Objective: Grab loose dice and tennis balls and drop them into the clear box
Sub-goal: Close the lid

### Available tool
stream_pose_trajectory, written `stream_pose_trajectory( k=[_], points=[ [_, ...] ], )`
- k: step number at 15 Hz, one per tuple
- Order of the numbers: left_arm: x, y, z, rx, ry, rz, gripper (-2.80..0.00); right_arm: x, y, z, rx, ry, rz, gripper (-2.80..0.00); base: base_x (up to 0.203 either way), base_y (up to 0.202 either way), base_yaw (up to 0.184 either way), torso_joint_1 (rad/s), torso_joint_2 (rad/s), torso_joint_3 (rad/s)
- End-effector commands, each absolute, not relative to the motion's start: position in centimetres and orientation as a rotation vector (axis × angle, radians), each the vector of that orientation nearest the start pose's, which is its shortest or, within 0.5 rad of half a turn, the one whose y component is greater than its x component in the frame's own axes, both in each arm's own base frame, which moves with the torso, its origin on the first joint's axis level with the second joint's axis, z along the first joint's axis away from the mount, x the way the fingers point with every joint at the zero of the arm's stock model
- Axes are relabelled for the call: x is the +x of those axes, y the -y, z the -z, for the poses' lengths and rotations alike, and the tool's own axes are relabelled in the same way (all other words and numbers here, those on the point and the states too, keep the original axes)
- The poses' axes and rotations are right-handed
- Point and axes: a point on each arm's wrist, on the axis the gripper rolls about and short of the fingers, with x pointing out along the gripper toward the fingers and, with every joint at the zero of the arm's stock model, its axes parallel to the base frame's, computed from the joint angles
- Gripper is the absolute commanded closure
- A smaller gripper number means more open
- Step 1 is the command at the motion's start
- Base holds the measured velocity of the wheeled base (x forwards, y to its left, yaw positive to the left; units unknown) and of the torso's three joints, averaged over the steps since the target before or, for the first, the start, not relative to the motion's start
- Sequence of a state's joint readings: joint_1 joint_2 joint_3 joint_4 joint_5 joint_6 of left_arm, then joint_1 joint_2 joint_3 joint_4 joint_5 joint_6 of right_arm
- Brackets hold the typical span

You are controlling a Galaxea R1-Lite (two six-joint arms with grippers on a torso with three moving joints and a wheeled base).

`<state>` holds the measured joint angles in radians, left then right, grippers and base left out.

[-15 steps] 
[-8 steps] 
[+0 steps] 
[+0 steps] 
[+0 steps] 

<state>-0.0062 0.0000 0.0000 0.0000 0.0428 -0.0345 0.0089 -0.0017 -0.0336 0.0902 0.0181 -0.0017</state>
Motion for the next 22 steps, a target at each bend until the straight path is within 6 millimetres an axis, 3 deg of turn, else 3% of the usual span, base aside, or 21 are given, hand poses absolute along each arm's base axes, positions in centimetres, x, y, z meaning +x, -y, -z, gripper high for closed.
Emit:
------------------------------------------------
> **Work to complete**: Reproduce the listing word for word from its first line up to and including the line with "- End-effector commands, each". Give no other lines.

> **Problem solution**:
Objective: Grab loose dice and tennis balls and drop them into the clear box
Sub-goal: Close the lid

### Available tool
stream_pose_trajectory, written `stream_pose_trajectory( k=[_], points=[ [_, ...] ], )`
- k: step number at 15 Hz, one per tuple
- Order of the numbers: left_arm: x, y, z, rx, ry, rz, gripper (-2.80..0.00); right_arm: x, y, z, rx, ry, rz, gripper (-2.80..0.00); base: base_x (up to 0.203 either way), base_y (up to 0.202 either way), base_yaw (up to 0.184 either way), torso_joint_1 (rad/s), torso_joint_2 (rad/s), torso_joint_3 (rad/s)
- End-effector commands, each absolute, not relative to the motion's start: position in centimetres and orientation as a rotation vector (axis × angle, radians), each the vector of that orientation nearest the start pose's, which is its shortest or, within 0.5 rad of half a turn, the one whose y component is greater than its x component in the frame's own axes, both in each arm's own base frame, which moves with the torso, its origin on the first joint's axis level with the second joint's axis, z along the first joint's axis away from the mount, x the way the fingers point with every joint at the zero of the arm's stock model

What the exercise required has been answered in full.